Mayhew, watching, went the color of oatmeal at this incredible vandalism. The breath went out of him in a tiny moan. He turned his back and went to lean against the wall in a corner. After a moment, he bent over, stifling vomiting.

I wish he hadn't witnessed that, thought Miles. I wish I'd kept Daum instead. I wish .. .

Bothari squatted down to his victim's level, face to face. He raised the knife again, and the mercenary pilot recoiled, to bash into the wall and slide into a sitting position, unable to retreat farther. Bothari placed the dagger's point against the button on the man's forehead.

'Pain is not the point,' he whispered hoarsely. He paused, then added even more quietly, 'Begin.'

The man found his tongue abruptly, pouring out betrayal in his terror. There was, thought Miles, no question of clever subterfuge in the information tripping frantically out of his mouth. Miles overcame his own trembling belly to listen intently, carefully thoroughly, that nothing be lost or missed or wasted. Unbearable, that this sacrifice should be wasted.
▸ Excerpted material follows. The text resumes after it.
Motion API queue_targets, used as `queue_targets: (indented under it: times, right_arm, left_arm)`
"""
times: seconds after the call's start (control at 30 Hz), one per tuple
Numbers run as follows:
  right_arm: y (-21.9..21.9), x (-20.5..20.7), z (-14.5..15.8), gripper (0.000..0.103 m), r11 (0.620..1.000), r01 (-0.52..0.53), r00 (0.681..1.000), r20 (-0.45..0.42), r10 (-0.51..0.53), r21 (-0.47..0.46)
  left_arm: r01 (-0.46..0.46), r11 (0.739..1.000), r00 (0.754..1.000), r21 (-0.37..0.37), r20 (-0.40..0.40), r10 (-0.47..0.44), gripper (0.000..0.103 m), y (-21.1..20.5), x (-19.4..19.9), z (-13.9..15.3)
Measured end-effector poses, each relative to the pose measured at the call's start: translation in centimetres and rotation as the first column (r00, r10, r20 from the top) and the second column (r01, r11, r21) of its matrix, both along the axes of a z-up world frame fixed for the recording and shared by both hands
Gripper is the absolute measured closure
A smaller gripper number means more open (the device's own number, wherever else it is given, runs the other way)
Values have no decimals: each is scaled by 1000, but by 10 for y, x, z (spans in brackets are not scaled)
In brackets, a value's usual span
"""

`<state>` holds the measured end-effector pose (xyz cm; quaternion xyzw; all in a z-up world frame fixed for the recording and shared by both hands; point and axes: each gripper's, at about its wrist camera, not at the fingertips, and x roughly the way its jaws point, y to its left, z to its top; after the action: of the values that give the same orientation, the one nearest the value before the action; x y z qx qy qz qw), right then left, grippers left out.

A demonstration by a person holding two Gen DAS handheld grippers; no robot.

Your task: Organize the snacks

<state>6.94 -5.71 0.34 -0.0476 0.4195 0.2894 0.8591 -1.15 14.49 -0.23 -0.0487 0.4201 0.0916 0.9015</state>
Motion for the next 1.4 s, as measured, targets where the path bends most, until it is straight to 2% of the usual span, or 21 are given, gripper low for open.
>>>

When the man began to repeat himself, Bothari pulled him cringing to his feet and frog marched him to the shuttle hatch corridor. Elena and the others stared uncertainly at the mercenary, a trickle of blood threading down from his gored temple, but asked no questions. At the slightest prodding from Bothari the captured pilot officer, hasty and barely coherent, explained the internal layout of the light cruiser. Bothari pushed him aboard and strapped him in a seat, where he collapsed and burst into shocking sobs. The others looked away from the prisoner uneasily, and chose seats as far from him as possible.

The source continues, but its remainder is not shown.